“Problemi noti da tempo e che richiedono soluzioni concrete”. Il dibattito sul decentramento amministrativo a Torino si arricchisce della posizione della Circoscrizione 5. In merito alle recenti dichiarazioni dell'assessore Francesco Tresso, è intervenuto anche il vicepresidente Antonio Cuzzilla. Con una sola richiesta: interventi concreti.
"Mancano risorse e organico"
Per il vicepresidente la carenza di personale e la limitatezza dei budget sono criticità strutturali che riguardano l'intero sistema cittadino. “L'attribuzione di nuove competenze senza il contestuale trasferimento di risorse economiche e di organico - precisa Cuzzilla -, finisce per vanificare l'efficacia dell'azione decentrata. In questo contesto rientra anche la gestione del patrimonio immobiliare”. Come nel caso dell'alloggio del custode della Circoscrizione 5, non più utilizzato per mancati interventi di manutenzione straordinaria di competenza del Comune centrale.
La difesa
Il testo rivendica l'efficacia degli strumenti di partecipazione già attivi, tra cui le Consulte di quartiere, e difende il lavoro svolto dalle commissioni consiliari e dai sopralluoghi sul campo, spesso richiesti dalle stesse opposizioni per verificare le esigenze locali.
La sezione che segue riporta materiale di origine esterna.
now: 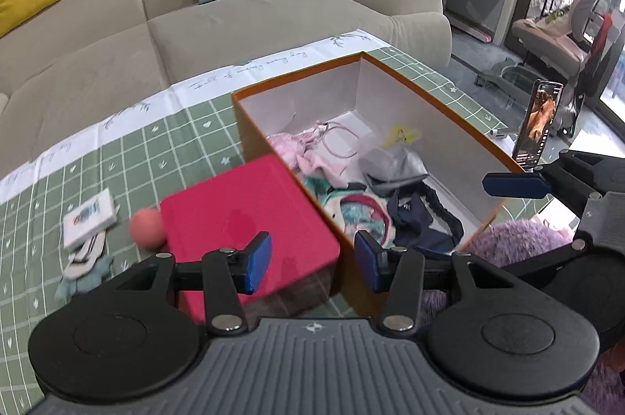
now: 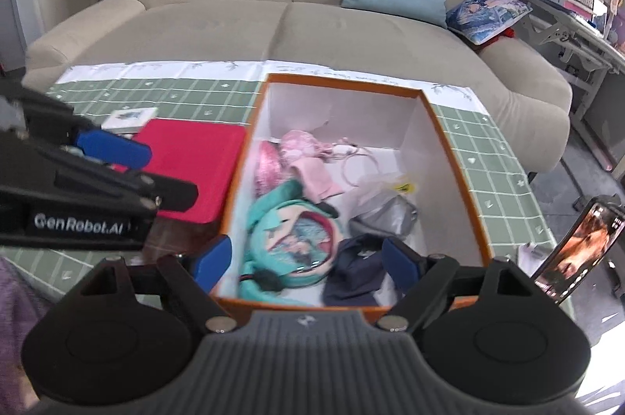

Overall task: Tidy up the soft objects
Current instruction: 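Move both tools back over the light-blue plush and brown-red cloth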

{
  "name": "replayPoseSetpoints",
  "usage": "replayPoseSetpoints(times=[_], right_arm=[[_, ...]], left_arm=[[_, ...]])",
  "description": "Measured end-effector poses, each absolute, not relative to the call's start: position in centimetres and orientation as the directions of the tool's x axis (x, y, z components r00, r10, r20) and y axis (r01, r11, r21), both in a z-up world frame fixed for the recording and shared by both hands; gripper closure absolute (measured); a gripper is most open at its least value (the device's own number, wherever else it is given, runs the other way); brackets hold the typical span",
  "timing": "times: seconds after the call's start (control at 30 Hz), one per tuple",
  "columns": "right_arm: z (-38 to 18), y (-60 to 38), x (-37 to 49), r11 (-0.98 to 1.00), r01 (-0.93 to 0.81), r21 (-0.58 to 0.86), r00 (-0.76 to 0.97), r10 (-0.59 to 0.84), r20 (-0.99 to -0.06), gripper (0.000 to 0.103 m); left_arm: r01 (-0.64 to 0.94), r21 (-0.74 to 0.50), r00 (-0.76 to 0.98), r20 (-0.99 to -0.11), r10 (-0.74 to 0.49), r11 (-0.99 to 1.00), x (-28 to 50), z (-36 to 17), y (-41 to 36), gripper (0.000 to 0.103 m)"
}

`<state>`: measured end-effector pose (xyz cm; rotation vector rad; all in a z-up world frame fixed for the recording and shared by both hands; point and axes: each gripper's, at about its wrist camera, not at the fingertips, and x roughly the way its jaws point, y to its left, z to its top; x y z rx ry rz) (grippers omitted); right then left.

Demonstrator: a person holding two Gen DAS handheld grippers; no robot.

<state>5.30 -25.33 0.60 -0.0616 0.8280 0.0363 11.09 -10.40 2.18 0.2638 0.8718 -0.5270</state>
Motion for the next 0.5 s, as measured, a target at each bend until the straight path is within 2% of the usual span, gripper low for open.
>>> replayPoseSetpoints(times=[0.5], right_arm=[[1.5,-18.5,1.6,0.97,-0.233,-0.064,0.643,0.104,-0.759,0.019]], left_arm=[[0.411,-0.029,0.567,-0.774,-0.281,0.911,6.8,2.4,-2.3,0.046]])
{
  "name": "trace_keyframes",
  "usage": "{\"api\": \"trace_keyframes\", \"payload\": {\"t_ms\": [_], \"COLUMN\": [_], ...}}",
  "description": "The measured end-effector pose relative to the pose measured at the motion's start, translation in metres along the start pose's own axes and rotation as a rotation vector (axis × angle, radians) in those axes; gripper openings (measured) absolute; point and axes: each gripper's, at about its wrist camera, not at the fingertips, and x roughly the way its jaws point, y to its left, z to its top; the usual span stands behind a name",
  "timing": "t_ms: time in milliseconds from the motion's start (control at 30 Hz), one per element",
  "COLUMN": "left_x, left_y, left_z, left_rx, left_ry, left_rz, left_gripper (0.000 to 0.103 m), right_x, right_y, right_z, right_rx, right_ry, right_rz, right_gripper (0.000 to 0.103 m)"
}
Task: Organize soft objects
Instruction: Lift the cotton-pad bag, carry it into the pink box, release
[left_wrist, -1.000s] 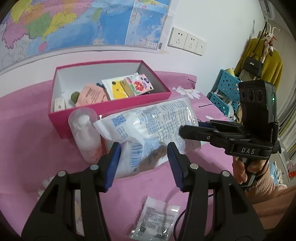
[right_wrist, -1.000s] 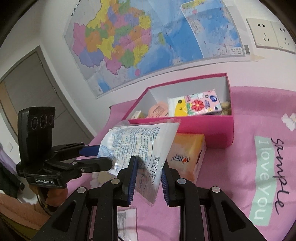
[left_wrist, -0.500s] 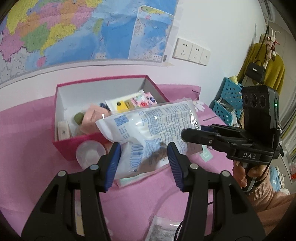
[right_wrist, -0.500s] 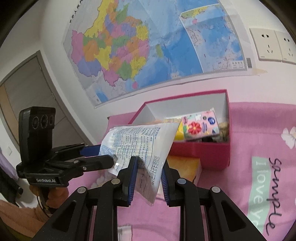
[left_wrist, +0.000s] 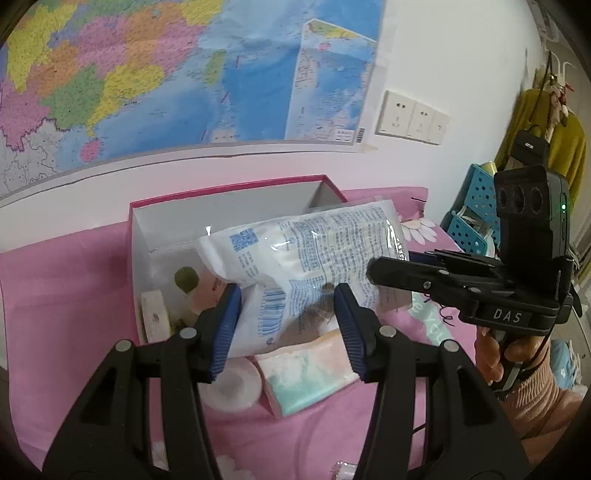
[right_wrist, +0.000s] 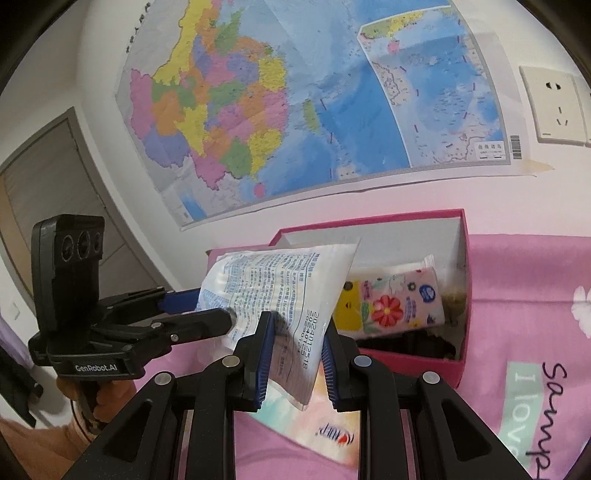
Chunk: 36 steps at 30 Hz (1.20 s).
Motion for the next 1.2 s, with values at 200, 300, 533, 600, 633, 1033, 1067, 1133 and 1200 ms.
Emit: {"api": "trace_keyframes", "payload": {"t_ms": [200, 300, 533, 600, 633, 1033, 1067, 1133, 1200], "left_x": [0.015, 0.023, 0.036, 0.04, 0.042, 0.081, 0.085, 0.09, 0.095], "left_y": [0.012, 0.018, 0.032, 0.036, 0.038, 0.063, 0.065, 0.07, 0.071], "left_z": [0.013, 0.018, 0.028, 0.03, 0.03, 0.04, 0.042, 0.044, 0.045], "left_rx": [-0.008, -0.017, -0.036, -0.041, -0.043, -0.1, -0.105, -0.119, -0.119], "left_ry": [0.018, 0.03, 0.055, 0.064, 0.069, 0.161, 0.168, 0.181, 0.19], "left_rz": [0.025, 0.036, 0.05, 0.05, 0.05, 0.082, 0.08, 0.081, 0.095], "left_gripper": [0.054, 0.054, 0.054, 0.054, 0.054, 0.054, 0.054, 0.054, 0.054], "right_x": [0.018, 0.028, 0.046, 0.05, 0.051, 0.094, 0.098, 0.103, 0.107], "right_y": [-0.008, -0.011, -0.015, -0.016, -0.017, -0.024, -0.025, -0.026, -0.027], "right_z": [0.013, 0.017, 0.026, 0.027, 0.026, 0.039, 0.041, 0.043, 0.046], "right_rx": [0.026, 0.041, 0.053, 0.057, 0.061, 0.074, 0.074, 0.074, 0.078], "right_ry": [0.02, 0.035, 0.059, 0.067, 0.07, 0.136, 0.137, 0.138, 0.138], "right_rz": [-0.002, -0.003, -0.015, -0.021, -0.026, -0.098, -0.107, -0.125, -0.143], "right_gripper": [0.024, 0.024, 0.024, 0.025, 0.025, 0.027, 0.028, 0.029, 0.029]}}
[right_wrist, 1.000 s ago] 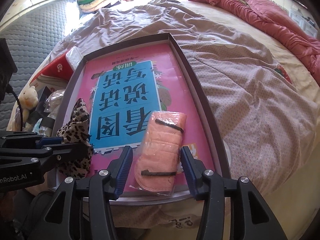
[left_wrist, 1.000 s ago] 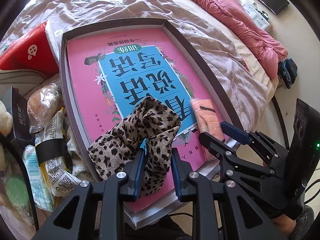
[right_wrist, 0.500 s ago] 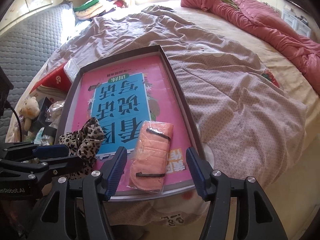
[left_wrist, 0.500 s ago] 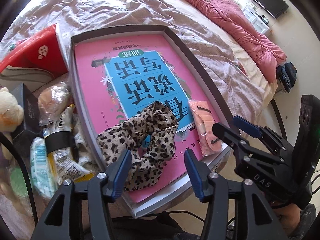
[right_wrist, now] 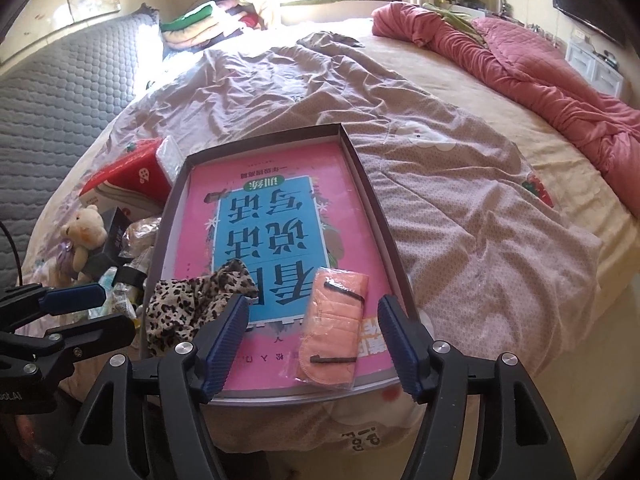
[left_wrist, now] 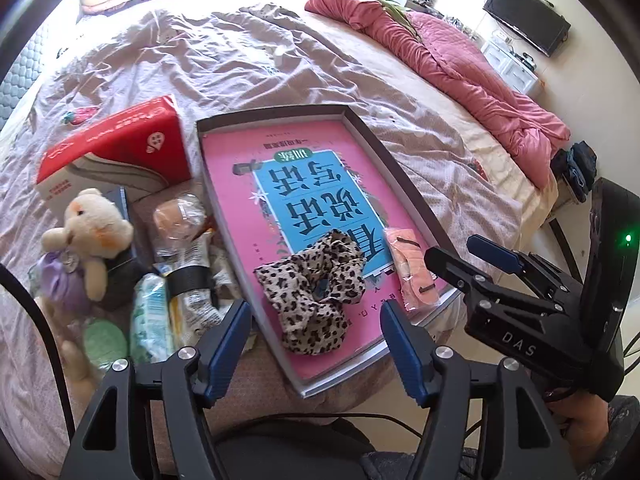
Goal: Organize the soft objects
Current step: 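Withdraw both open tools from the tray back toward the pile, then grasp the cream bunny plush with the left tool while the right tool grasps the teddy bear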
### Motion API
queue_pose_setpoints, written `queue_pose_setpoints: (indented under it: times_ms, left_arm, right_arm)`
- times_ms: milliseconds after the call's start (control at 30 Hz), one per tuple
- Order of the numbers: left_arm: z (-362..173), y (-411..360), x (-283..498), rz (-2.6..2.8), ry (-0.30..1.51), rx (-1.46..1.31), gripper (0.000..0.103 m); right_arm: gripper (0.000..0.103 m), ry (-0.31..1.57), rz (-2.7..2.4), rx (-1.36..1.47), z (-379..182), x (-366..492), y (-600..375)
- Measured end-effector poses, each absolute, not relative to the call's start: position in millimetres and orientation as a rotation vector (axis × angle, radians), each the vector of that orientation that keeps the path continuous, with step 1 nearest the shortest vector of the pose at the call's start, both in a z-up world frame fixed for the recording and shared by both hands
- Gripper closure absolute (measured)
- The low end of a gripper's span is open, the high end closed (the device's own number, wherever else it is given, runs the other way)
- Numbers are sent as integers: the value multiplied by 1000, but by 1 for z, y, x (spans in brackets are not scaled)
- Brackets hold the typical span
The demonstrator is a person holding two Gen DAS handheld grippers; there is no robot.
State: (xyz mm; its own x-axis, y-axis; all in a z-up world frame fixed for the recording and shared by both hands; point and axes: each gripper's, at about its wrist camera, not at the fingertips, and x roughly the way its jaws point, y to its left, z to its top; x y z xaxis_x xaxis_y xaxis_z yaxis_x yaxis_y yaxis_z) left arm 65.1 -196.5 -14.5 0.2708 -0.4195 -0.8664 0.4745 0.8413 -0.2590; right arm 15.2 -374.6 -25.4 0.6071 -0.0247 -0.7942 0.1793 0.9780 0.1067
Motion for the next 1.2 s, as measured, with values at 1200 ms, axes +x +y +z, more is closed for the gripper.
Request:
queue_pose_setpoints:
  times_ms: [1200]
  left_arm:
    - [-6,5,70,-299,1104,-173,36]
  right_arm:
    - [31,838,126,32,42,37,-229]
Rispetto al dibattito sulle modalità di svolgimento dei lavori, Cuzzilla sollecita un ritorno alle sedute in presenza e stigmatizza le contraddizioni di chi critica l'utilità delle commissioni ma continua a parteciparvi esclusivamente da remoto (con una frecciatina in particolare a un consigliere che da un anno e mezzo non si palesa mai in presenza).
“Come Circoscrizione 5 - conclude Cuzzilla -, confermiamo la nostra disponibilità al confronto con la Giunta comunale, vincolandola tuttavia alla definizione di un piano operativo basato su risorse concrete e assunzioni”.